Digital Futures in Teacher Education (DeFT)
University of Sheffield: Jackie Marsh, Julia Davies
Lancaster University (external evaluator): Dr Julia Gillen
Yorkshire and Humber Grid for Learning (YHGfL), Sheffield Children's Festival, United Kingdom Literacy Association, Learning Connections, SmartAssess, 5 Secondary and 5 Primary Schools
Creating teacher education materials and guidance on practice involving digital literacy in schools.
The Digital Futures in Teacher Education (DeFT) project was undertaken as part of the third phase of the HEA/JISC-funded programme. The aim of this project was to produce an open textbook Digital Literacy (DL) for Open and Networked Learning based upon two strands of development that were mutually reinforcing:
- The first strand was to create materials for teacher education by the two partner Higher Education Institutions (HEI), Sheffield Hallam University and the University of Sheffield, in line with the UK Professional Standards Frameworks (Higher Education Academy) and the Professional Standards for Teachers in England and Wales, involving the (re)use of Open Education Resources (OERs) and associated pedagogical design.

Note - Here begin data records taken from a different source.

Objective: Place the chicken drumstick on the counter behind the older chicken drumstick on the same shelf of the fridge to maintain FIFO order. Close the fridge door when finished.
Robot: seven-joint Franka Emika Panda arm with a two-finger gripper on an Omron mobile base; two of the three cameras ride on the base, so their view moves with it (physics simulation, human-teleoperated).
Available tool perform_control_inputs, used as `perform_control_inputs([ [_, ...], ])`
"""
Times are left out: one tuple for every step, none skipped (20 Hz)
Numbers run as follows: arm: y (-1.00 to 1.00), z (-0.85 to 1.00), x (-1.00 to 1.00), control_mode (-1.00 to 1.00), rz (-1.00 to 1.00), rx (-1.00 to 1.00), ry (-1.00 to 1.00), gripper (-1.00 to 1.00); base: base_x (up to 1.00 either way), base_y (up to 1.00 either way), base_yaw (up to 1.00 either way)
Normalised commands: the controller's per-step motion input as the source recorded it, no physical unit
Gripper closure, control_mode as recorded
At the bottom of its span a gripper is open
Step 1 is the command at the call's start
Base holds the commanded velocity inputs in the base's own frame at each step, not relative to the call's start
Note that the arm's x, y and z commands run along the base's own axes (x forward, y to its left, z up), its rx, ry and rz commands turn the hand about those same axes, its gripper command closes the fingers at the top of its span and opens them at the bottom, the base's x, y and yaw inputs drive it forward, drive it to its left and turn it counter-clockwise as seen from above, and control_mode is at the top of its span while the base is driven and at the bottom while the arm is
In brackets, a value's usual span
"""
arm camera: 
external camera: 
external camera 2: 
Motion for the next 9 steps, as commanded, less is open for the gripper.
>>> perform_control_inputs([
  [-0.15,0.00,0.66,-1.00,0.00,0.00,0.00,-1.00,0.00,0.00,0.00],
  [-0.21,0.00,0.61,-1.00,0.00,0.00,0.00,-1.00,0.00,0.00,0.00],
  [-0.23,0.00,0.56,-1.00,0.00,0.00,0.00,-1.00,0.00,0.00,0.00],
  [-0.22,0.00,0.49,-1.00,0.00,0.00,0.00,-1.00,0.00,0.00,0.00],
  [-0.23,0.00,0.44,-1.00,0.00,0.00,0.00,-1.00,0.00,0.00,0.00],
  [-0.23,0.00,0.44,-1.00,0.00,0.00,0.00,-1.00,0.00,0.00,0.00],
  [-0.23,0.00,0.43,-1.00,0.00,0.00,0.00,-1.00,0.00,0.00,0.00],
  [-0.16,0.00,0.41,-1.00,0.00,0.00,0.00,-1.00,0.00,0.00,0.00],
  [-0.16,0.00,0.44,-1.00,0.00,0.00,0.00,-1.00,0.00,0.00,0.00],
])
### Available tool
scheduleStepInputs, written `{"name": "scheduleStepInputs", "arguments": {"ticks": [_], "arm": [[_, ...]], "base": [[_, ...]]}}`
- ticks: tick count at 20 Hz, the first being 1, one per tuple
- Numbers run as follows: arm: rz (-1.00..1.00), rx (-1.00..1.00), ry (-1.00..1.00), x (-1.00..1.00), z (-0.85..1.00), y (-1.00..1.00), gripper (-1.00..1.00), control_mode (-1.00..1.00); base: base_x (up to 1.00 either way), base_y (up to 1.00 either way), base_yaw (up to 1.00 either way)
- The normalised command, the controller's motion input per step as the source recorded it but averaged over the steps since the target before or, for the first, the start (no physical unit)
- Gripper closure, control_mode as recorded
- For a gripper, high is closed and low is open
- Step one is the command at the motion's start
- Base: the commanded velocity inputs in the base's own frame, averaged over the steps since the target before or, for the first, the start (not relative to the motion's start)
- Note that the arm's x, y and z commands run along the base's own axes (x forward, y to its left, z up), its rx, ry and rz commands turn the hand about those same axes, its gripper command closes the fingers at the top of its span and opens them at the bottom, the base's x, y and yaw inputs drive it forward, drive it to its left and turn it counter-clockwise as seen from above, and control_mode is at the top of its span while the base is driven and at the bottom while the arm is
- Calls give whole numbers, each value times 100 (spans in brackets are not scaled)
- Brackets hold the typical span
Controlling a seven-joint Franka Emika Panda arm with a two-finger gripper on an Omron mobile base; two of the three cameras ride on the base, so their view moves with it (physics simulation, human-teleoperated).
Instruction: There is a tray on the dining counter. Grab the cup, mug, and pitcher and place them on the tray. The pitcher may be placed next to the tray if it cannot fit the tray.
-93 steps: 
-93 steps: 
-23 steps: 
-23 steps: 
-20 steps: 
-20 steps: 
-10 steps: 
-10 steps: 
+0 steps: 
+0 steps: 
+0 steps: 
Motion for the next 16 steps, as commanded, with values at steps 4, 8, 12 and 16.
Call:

- The second strand was to develop guidance on practice in teaching and learning in the school sector involving digital literacy.
A framework for the effective embedding of this curriculum and pedagogy was to be established, using regional support networks for schools, Creative Industry partners and building on existing dissemination activities. The key goal was to raise the status and quality of teaching and the level of digital literacies and the (re)use of OERs in the teaching workforce.
The main output of the project was the Open Textbook, accompanied by rich Web2.0 based project documentation that explored the challenges of involving learners with digital literacies, incorporating the following two core elements:
1. Digital literacies in the context of professional development
This element focused on the opportunities and challenges of embedding digital literacies within teacher education. The released resources provide sufficient support for a full module (i.e. 60 hours of study) and could be packaged as a stand-alone open textbook; at the same time, it is possible to disaggregate the module into smaller chunks for use in other courses and learning contexts.
2. Digital literacies for creative learners
A set of tools and resources (equivalent to 120 hours of study) for embedding OERs within the school sector. This element of the open textbook emerged from collaboration with the teachers and learners in participating schools who were supported by the project team and creative industry advisers.